I have been trying to find information about how to back up CrateDB when it runs in a Kubernetes cluster using the tool Velero for backups.
I am concerned about how to ensure that you have a consistent backup of CrateDB if you do snapshots of volumes where the database files reside.
Does anyone have an example of doing backup of CrateDB using Velero?
thank you for reaching out to us!
Snapshot Backups of the underlying PV (disk snapshotting) are problematic.
We recommend using the built-in Backup, which takes care of cluster coordination, allows for setting Full Backups, Differentials on a repository level, single table restore, restore to the same cluster, or another cluster.
There are several options for the backup repository (eg. a S3 bucket), depending on your requirements.
Please let me know if there are any specific question where we could help you.
I will look into the built-in backup some more.
let me know if there is anything around this we can help you with.
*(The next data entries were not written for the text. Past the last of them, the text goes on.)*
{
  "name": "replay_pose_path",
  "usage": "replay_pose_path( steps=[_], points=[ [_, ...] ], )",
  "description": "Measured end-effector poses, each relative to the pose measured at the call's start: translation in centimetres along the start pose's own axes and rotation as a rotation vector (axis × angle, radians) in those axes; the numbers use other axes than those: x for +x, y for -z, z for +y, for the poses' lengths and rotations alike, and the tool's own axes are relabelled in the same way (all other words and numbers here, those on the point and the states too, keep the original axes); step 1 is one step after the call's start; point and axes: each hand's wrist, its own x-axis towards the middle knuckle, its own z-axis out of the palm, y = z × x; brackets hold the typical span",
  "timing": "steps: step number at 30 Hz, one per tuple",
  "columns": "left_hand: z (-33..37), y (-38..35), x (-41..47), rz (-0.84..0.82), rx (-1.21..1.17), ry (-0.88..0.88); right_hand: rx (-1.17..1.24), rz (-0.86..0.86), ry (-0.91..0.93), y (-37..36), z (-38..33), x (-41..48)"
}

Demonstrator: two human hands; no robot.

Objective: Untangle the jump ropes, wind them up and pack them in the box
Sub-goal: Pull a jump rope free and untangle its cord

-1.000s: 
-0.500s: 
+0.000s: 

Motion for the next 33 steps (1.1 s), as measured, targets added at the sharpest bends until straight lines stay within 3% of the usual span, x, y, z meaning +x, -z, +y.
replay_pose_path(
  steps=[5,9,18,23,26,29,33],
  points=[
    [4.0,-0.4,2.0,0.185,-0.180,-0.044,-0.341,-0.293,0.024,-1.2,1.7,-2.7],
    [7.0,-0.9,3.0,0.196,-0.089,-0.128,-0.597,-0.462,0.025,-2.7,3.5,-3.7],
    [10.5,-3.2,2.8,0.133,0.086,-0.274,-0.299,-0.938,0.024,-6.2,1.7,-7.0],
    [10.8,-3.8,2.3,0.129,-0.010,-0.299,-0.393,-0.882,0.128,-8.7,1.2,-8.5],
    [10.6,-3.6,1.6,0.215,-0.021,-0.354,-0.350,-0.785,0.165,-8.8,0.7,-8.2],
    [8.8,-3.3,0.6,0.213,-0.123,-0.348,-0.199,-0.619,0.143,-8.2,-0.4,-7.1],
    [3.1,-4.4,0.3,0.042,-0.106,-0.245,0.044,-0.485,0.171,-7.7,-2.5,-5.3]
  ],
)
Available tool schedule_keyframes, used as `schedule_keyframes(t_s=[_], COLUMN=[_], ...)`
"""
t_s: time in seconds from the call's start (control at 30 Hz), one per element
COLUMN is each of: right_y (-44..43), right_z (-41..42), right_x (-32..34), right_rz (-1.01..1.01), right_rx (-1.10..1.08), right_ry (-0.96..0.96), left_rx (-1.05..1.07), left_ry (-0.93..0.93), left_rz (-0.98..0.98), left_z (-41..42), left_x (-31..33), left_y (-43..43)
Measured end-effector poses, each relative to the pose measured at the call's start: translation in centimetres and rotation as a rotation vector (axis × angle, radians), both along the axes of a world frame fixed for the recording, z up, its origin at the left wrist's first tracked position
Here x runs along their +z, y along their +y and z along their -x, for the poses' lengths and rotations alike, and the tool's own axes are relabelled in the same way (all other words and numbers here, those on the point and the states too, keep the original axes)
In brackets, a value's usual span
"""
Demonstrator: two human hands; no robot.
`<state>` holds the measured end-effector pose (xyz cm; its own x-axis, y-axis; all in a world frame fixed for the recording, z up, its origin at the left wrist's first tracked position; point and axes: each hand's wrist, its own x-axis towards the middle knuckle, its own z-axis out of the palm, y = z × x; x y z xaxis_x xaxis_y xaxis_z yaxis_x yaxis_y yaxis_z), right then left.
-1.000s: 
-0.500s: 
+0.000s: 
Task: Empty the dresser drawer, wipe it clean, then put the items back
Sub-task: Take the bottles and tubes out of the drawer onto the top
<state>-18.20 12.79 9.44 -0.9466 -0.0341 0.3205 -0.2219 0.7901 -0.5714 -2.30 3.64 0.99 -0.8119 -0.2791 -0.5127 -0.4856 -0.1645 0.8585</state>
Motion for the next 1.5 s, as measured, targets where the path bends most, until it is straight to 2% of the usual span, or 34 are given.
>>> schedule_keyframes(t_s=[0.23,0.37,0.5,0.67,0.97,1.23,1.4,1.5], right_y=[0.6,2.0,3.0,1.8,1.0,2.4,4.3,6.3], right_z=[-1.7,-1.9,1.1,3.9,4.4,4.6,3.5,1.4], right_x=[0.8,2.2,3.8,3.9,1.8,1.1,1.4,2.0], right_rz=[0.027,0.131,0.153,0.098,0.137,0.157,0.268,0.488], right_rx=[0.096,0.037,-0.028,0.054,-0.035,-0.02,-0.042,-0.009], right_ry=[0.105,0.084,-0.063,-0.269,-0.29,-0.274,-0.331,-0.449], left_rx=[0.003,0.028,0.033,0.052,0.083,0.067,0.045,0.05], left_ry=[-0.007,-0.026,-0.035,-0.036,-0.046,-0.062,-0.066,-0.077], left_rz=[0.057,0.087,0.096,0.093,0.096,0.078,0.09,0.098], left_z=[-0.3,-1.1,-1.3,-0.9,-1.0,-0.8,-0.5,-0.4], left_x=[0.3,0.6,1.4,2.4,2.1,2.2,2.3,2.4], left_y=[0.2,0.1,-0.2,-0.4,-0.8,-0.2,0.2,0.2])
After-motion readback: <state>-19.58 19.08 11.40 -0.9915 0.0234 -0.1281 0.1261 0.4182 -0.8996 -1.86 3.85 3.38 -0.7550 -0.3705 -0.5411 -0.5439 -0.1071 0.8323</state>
It should be quite straight forward.
What you could do:
- is setup a k8s cronjob,
- on the backup it self, you would start by adding a backup repository. In case of k8s best option would be to write to an S3 compatible endpoint outside the k8s cluster, or eventually an azure storage blob. Minio would be an option here also, which you could eventually run inside k8s.
- then create snapshot is next (this is probably the statement run by cronjob
- to monitor it, you could fancy
sql_exporter and expose the lastbackup as a metric eg. for prometheus GitHub - burningalchemist/sql_exporter: Database agnostic SQL exporter for Prometheus
create snapshot does trigger a FULL, with subsequent incremental backups. By deleting the oldest backup you can maintain backup versions. Think about each snapshot like a virtual full. I am getting to fancy now
Hope that helps.